| Exercise details |
Using the listing below, show all lines that hold the word "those".

| Provided data |

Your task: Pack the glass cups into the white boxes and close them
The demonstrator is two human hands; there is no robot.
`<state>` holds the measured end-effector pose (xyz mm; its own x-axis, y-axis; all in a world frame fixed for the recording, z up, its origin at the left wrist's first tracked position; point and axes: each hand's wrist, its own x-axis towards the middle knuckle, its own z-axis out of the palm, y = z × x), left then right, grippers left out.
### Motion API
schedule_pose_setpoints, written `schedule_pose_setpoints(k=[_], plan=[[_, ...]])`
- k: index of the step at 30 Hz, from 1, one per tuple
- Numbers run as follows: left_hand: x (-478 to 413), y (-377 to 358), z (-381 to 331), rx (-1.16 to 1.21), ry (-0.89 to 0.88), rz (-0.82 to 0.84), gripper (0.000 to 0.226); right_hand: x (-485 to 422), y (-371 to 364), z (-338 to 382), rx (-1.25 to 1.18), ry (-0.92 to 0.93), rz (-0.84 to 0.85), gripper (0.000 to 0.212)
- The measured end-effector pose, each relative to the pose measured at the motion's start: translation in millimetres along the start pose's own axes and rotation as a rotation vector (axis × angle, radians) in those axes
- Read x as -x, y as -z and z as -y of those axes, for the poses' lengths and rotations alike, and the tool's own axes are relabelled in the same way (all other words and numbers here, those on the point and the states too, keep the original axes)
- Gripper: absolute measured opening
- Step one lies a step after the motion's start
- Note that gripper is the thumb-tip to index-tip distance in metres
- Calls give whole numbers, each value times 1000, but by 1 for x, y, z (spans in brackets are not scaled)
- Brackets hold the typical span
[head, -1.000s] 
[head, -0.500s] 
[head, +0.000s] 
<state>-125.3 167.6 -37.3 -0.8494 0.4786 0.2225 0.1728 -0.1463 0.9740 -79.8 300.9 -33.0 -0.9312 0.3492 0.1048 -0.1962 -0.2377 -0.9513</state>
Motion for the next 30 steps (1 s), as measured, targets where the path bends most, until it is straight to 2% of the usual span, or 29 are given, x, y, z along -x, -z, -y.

| Result |
- The measured end-effector pose, each relative to the pose measured at the motion's start: translation in millimetres along the start pose's own axes and rotation as a rotation vector (axis × angle, radians) in those axes
- Read x as -x, y as -z and z as -y of those axes, for the poses' lengths and rotations alike, and the tool's own axes are relabelled in the same way (all other words and numbers here, those on the point and the states too, keep the original axes)

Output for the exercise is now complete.